Je vous ai délaissés mais pas par oubli, je fus occupée. J'ai vu des films, finis Zweig sur Freud. Et lu Marguerite, françoise et Moi, de Danièle Saint-Bois. Connais pas cette dame mais j'ai bien
aimé. Evidemment elle parle de livres c'est plus facile de se retrouver sur un même ciel. Des livres qu'elle a lus, des qu'elle a écrits, des bouts de chansons. D'abord l'écriture est cinglante,
critique, cynique, clairvoyante. Evidemment je n'apprécie pas les auteurs qu'elle cite. Moi, Marguerite m'agace. J'admire le vocabulaire, la précision, mais je n'en ai pas des états d'âme. Mais
revenons à ce livre, la dame est écrivain-boulangère. J'ai retrouvé mes affres d'écritures, mes doutes, mes déceptions, mes envolées. Boulangère je n'ai jamais fait. Il y a surtout sa critique du
gouvernement actuel, là, je biche. J'ai relevé deux belles phrases que je vous abandone à votre réflexion,
- pour ne pas exalter cette lâcheté qui consiste à ne rien entreprendre par crainte ed l'échec, à ne rien demander par crainte du refus, à ne pas supplier par crainte du rejet.
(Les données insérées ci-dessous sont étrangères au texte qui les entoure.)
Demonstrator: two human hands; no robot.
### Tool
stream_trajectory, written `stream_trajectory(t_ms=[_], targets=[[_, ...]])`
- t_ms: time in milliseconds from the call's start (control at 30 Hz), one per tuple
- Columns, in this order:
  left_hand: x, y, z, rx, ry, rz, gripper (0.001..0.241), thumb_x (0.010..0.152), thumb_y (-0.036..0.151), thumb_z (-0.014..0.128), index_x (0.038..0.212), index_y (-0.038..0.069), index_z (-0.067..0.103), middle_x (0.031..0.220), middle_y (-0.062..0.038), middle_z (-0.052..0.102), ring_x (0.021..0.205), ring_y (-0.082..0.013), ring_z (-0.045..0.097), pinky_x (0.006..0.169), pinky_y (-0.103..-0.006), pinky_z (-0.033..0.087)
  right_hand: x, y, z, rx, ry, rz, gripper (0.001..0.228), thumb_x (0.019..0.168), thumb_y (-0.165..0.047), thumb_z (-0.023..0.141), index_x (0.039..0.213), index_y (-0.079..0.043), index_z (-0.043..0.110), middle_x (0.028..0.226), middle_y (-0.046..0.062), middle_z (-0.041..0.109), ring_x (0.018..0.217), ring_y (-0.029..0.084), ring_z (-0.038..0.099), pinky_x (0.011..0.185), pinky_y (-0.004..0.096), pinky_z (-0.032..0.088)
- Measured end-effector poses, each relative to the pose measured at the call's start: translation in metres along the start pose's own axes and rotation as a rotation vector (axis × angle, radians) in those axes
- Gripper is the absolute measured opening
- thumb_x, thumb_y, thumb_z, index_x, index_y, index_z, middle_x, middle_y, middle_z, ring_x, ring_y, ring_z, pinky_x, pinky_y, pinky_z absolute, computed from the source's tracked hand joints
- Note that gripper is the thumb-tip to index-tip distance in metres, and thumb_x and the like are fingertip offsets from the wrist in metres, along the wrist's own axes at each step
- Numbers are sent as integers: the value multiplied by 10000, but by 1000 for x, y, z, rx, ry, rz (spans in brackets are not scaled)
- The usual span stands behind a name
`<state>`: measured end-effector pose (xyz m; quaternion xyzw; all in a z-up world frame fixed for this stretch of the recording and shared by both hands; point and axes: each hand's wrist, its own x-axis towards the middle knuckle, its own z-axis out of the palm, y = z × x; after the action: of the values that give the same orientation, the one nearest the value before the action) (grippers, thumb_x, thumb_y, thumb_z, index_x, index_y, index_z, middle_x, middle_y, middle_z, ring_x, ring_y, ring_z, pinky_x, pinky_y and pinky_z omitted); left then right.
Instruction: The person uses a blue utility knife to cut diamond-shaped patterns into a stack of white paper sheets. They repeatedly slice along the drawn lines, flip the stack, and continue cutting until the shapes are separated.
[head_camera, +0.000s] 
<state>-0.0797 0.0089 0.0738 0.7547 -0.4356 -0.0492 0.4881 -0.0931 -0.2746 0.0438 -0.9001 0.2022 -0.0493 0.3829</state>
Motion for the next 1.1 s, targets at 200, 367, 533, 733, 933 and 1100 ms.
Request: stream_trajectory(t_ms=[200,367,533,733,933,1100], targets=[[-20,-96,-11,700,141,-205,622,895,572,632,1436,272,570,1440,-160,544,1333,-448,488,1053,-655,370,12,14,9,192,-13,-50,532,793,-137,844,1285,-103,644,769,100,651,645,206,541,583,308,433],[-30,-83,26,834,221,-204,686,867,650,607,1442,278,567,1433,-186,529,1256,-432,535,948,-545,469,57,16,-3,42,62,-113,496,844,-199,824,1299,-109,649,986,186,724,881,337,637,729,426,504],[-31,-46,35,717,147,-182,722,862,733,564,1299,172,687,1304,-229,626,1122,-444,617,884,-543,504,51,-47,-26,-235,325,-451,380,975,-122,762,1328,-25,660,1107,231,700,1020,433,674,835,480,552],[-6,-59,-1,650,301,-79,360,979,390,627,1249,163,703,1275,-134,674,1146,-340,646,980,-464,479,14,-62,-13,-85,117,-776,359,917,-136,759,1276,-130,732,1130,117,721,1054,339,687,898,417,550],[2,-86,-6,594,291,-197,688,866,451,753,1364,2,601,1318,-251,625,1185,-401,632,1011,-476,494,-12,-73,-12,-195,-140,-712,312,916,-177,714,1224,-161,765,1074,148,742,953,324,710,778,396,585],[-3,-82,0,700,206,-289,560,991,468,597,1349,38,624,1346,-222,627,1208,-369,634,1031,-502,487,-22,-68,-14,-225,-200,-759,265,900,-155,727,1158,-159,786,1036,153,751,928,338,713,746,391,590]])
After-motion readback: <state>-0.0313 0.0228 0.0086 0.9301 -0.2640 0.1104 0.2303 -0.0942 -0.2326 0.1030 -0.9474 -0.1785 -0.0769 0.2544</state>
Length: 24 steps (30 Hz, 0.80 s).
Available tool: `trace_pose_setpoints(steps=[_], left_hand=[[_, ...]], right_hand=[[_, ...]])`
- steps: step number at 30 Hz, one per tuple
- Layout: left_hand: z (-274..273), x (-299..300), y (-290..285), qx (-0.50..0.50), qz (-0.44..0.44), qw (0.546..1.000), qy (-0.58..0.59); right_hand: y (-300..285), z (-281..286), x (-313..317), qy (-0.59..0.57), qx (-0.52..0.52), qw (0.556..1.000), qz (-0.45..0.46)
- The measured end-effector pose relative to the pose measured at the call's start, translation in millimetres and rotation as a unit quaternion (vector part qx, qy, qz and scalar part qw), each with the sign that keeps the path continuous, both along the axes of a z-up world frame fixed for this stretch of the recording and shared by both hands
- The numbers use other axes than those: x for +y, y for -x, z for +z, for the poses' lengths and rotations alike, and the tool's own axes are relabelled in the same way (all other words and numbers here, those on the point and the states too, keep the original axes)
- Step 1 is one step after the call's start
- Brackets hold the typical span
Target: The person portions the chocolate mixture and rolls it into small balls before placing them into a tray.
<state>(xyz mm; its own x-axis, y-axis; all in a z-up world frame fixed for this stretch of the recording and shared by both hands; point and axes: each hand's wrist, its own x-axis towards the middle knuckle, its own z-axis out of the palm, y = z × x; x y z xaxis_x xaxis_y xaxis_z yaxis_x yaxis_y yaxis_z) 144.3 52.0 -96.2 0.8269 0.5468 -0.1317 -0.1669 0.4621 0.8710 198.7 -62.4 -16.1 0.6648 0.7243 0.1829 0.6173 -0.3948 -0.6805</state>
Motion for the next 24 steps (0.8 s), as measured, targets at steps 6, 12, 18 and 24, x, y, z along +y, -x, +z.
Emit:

- qui ne donnerait pas sa chemise pour retrouver ce moment magique et fragile où tout est encore possible... où on n'a pas encore complètement raté sa vie, où il faut se dépêcher de goûter encore
une fois les saveurs amères et sucrées de la passion ou tout au moins du plaisir ?
Rien que pour ces 2 phrases, je lui donne non pas ma choco d'or, lirez vous comprendrez, mais mon chapeau. C'est bon, plein de belles choses. Je ne sais encore si elle va me tirer dans les limbes
de l'écriture ou dans l'abandon par crainte, je ne sais, mais sûr que cela va me remuer.